Prompt Example: "Extract the text from the PDF file named report.pdf."
Description: Saiku will apply the parse_pdf function to read the PDF file report.pdf and extract its text content.

### Use Case 9: Perform a Database Query

Prompt Example: "Perform a SQL query SELECT * FROM users on the local userDB database."
Description: Saiku executes the database_query action, running the provided SQL query on the specified database.

### Use Case 10: File Actions (Read/Write)

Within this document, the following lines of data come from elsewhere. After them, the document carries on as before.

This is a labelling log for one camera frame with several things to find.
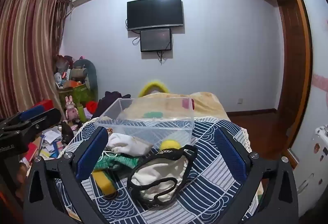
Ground green striped cloth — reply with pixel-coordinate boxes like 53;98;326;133
93;153;140;172

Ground large wall television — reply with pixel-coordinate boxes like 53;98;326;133
127;0;184;31

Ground white cloth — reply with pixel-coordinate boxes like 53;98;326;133
106;133;154;157

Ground red and blue box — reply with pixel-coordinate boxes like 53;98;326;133
33;99;54;112

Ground pile of toys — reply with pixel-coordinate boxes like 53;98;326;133
53;55;85;89

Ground white pouch with black trim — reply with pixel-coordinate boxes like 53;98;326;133
127;144;198;208

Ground small wall monitor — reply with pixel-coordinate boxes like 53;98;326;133
140;28;172;52

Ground clear plastic storage box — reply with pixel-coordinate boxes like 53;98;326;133
94;97;195;151

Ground blue patterned blanket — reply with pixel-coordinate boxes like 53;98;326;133
55;116;265;224

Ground green cardboard box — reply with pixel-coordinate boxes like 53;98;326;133
58;83;94;122

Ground pink bunny plush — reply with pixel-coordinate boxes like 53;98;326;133
64;96;80;121

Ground pink and red sponge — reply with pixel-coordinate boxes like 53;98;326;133
181;98;195;110

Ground black clothing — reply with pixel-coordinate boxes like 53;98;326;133
93;91;132;120

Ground striped brown curtain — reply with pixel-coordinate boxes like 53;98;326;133
0;0;71;120

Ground yellow fuzzy hoop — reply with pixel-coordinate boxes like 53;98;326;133
138;80;171;98

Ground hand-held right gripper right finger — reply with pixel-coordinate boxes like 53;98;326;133
214;127;299;224

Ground yellow blanket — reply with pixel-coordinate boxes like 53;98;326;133
142;92;229;122

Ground yellow round sponge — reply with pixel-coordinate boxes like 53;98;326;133
159;139;182;152

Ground white wall device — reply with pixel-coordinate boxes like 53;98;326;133
315;125;328;143

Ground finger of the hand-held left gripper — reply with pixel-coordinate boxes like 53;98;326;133
14;108;62;138
0;105;52;130

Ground yellow rectangular sponge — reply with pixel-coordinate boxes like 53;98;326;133
92;170;118;199

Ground white door with stickers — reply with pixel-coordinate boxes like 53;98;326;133
286;0;328;220

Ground red plush item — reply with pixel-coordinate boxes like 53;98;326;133
85;101;99;115

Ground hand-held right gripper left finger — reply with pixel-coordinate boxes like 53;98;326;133
24;127;113;224

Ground black bag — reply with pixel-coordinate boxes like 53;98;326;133
60;121;75;144

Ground pile of papers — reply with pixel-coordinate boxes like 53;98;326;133
23;128;67;164

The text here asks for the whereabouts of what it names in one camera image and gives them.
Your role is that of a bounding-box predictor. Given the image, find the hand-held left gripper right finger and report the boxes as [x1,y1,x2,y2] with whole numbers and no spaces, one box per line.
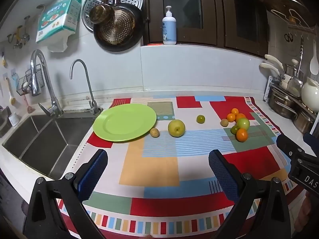
[208,149,296,239]

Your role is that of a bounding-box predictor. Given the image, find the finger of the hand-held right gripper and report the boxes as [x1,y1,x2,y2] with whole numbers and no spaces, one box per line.
[303,132,319,155]
[276,134,303,160]

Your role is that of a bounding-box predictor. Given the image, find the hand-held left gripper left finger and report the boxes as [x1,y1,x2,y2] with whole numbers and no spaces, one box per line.
[24,149,109,239]

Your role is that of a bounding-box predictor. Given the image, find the green apple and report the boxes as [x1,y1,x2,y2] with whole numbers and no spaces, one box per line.
[236,118,250,131]

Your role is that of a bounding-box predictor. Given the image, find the green plate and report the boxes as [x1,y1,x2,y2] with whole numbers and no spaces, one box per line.
[93,103,157,143]

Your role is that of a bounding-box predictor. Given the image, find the yellow apple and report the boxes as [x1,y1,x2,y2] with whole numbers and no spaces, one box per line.
[168,119,186,137]

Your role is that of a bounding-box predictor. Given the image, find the person's right hand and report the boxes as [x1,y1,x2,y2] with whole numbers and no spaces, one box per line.
[298,195,315,231]

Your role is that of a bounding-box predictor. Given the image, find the stainless steel pot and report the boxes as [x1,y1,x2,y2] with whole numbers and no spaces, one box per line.
[269,90,298,119]
[293,110,317,135]

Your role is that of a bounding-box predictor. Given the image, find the white ceramic pot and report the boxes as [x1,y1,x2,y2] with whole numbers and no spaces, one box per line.
[301,77,319,106]

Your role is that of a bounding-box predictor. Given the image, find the stainless steel sink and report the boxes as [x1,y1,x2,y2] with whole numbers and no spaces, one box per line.
[2,113,97,180]

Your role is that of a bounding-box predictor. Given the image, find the steel ladle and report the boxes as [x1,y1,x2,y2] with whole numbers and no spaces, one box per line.
[287,36,304,97]

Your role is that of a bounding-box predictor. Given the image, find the metal dish rack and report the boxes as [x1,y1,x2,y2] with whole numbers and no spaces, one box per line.
[264,76,319,135]

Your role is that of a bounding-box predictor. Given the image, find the colourful patchwork tablecloth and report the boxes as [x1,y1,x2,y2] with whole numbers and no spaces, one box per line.
[56,95,308,238]

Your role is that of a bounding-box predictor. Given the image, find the white spoon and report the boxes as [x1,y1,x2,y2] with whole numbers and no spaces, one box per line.
[310,40,319,75]

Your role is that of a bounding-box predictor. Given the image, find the thin gooseneck faucet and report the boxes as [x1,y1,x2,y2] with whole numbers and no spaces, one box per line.
[70,59,103,115]

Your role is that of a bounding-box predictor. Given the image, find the white cup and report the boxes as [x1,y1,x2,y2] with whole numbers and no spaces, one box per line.
[9,112,20,127]

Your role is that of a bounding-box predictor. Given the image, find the large chrome faucet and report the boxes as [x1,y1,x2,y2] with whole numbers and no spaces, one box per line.
[30,49,63,117]

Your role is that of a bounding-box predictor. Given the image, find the black frying pan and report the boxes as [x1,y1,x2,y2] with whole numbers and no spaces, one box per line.
[93,0,144,53]

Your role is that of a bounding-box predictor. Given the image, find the white pump soap bottle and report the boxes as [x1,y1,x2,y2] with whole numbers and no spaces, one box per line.
[162,5,177,46]

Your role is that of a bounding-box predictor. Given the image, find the small brass pan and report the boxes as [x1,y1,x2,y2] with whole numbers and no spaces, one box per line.
[89,0,115,25]

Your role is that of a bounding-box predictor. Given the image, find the paper towel package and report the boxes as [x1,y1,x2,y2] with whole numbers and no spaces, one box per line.
[35,0,83,53]

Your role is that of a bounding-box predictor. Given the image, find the white-handled knife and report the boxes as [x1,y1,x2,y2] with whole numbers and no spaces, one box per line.
[259,63,285,78]
[265,54,285,71]

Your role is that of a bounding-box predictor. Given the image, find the black wire basket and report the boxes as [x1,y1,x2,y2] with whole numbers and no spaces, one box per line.
[16,64,43,96]

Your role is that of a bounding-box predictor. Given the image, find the wall-mounted wire rack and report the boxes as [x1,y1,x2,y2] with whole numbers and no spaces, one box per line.
[270,9,317,33]

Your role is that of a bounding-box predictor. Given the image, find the dark wooden window frame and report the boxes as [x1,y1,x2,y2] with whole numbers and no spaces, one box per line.
[141,0,270,58]

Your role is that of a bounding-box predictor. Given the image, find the brass wall hooks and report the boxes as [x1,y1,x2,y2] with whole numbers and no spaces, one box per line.
[7,16,32,49]

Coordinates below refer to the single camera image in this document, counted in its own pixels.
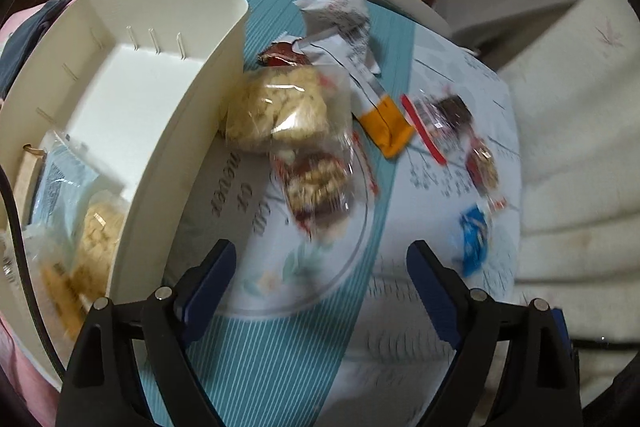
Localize chocolate packet with red strip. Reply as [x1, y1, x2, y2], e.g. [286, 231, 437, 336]
[402, 93, 477, 166]

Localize small blue snack packet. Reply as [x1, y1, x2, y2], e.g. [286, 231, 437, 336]
[458, 204, 494, 278]

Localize clear nut candy packet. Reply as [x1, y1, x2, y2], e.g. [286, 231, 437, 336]
[464, 139, 509, 214]

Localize white snack wrapper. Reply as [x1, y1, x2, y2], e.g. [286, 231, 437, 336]
[292, 0, 372, 38]

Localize navy blue pants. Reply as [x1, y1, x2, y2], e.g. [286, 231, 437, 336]
[0, 0, 77, 94]

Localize clear packet of yellow cake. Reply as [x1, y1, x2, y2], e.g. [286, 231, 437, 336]
[69, 191, 129, 309]
[224, 64, 354, 156]

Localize white and orange snack packet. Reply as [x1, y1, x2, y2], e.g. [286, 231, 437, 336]
[299, 31, 417, 158]

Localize white plastic storage box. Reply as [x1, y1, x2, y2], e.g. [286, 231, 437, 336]
[0, 0, 251, 388]

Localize pale blue snack packet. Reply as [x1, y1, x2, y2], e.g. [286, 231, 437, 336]
[30, 141, 102, 229]

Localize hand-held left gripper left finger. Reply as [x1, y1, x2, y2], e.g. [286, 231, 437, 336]
[55, 239, 237, 427]

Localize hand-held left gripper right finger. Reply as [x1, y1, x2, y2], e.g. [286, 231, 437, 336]
[406, 240, 585, 427]

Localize dark red snack packet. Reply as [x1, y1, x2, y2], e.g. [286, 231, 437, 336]
[257, 39, 307, 68]

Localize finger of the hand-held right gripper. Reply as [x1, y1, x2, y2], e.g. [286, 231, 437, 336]
[551, 307, 581, 360]

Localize cream sofa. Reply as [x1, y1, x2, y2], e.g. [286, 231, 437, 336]
[450, 0, 640, 363]

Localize red walnut snack packet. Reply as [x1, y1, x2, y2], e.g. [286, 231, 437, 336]
[272, 147, 379, 244]

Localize black cable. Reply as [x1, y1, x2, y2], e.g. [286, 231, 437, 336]
[0, 164, 67, 370]

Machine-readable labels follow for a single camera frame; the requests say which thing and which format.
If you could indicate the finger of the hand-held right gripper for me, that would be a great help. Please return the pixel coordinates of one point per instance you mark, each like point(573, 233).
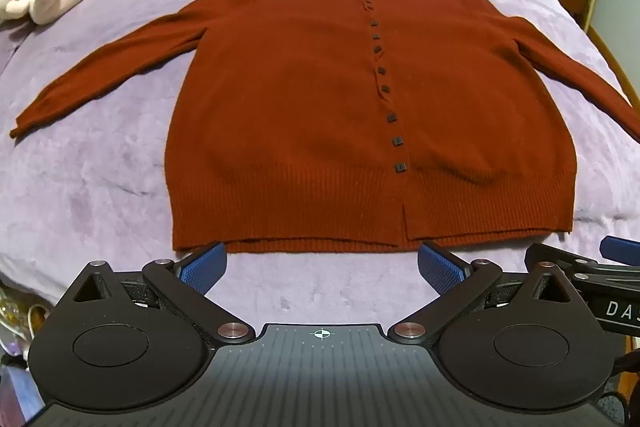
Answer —
point(622, 249)
point(560, 257)

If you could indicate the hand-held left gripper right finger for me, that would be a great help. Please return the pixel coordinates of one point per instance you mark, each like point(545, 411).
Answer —
point(440, 268)

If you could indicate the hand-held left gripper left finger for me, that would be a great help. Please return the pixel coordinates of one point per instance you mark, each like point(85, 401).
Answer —
point(205, 266)

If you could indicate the dark red knit cardigan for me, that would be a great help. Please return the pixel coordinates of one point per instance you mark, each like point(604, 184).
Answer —
point(310, 107)

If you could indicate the purple fleece bed sheet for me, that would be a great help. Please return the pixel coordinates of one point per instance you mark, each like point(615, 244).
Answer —
point(90, 187)

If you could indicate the colourful clutter pile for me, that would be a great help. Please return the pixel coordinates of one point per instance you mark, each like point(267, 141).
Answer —
point(20, 317)

Prompt Example: "Create a text file named notes.txt with the following content: Meeting notes...."
Description: Saiku will utilize the file_action function to write the provided content into a new text file called notes.txt.
## Future Features

- ~~**Incorporation of Diverse Models**: While currently relying on OpenAI and its code interpreter, future versions of Saiku aim to incorporate various other AI and LLM models to enhance its capabilities and versatility~~
- **Web Compatible Version**: Development of a web-compatible version of Saiku to ensure easy accessibility and integration into web-based platforms.
- **Python Version**: Creation of a Python version of Saiku to cater to Python developers and AI enthusiasts, allowing seamless integration into Python-centric projects.
- **Configuration Management**: Implementation of a robust configuration management system to ensure Saiku’s smooth and efficient operation in diverse environments.
- **Enhanced Debugging and Logging**: Improvement in debugging and logging capabilities for easier identification and resolution of issues, ensuring Saiku's robust performance.
- **Comprehensive Tests**: Development of comprehensive tests to continuously evaluate and ensure Saiku's functionality, reliability, and performance.
- ~~**Voice Commands**: Integration with technologies like Whisper for efficient and user-friendly voice command functionalities.~~
- ~~**Speaking Agent**: Implementation of Text-to-Speech technologies like Elevenlabs, enabling Saiku to interact using voice, enhancing user experience.~~
- **Enhanced Memory Handling**: Upgrades in memory handling for optimal and consistent performance.
- **Document Summarization**: Integration of document summarization features for effective handling of large textual data.
- **Advanced Actions**: Inclusion of computer vision and image interpretation capabilities, broadening the spectrum of tasks Saiku can adeptly handle.
- **OpenAI Cost Tracking**: Incorporating features to track and analyze the costs associated with OpenAI API usage, enabling better budget management and cost-efficiency.
- **Budget Settings**: Implementation of budget settings to allow users to set and manage spending limits on AI resources, ensuring cost-effective operation.
- **Multi-Agent Systems**: Exploration and integration of multi-agent systems to promote collaborative problem-solving and to enrich the PEAS framework within Saiku, potentially elevating the project's ability to handle complex, dynamic environments.
- **PEAS Enhancement**: Further refining the existing PEAS framework to accommodate a wider range of environments, actuator capabilities, and sensor inputs, aiming for a more versatile and adaptive AI agent.

## Contributing

We welcome contributions from the community. If you'd like to contribute, please follow these steps:

1. Fork the repository
2. Create your feature branch (`git checkout -b feature/YourFeature`)
3. Commit your changes (`git commit -m 'Add some feature'`)
4. Push to the branch (`git commit push origin feature/YourFeature`)
5. Create a new Pull Request

[Contributing Guidelines](CONTRIBUTING.md).

## Support Saiku

We are actively seeking sponsors and contributors. If you believe in the potential of Saiku, support the project in any way you can. Your support will help us make Saiku a reality.

## Feedback and Issues

We value your feedback. If you encounter any issues or have suggestions for improvements, please open an issue on our GitHub repository.

## API Rate Limits/Cost

Please be aware of the rate limits and costs associated with the APIs used by Saiku. Each service provider may have different policies, and it's essential to stay informed to avoid unexpected charges.

## Note

Please note that we are in the experimental stage. The architecture and features are subject to significant changes.

## License

This project is licensed under the MIT License - see the [LICENSE.md](LICENSE.md) file for details.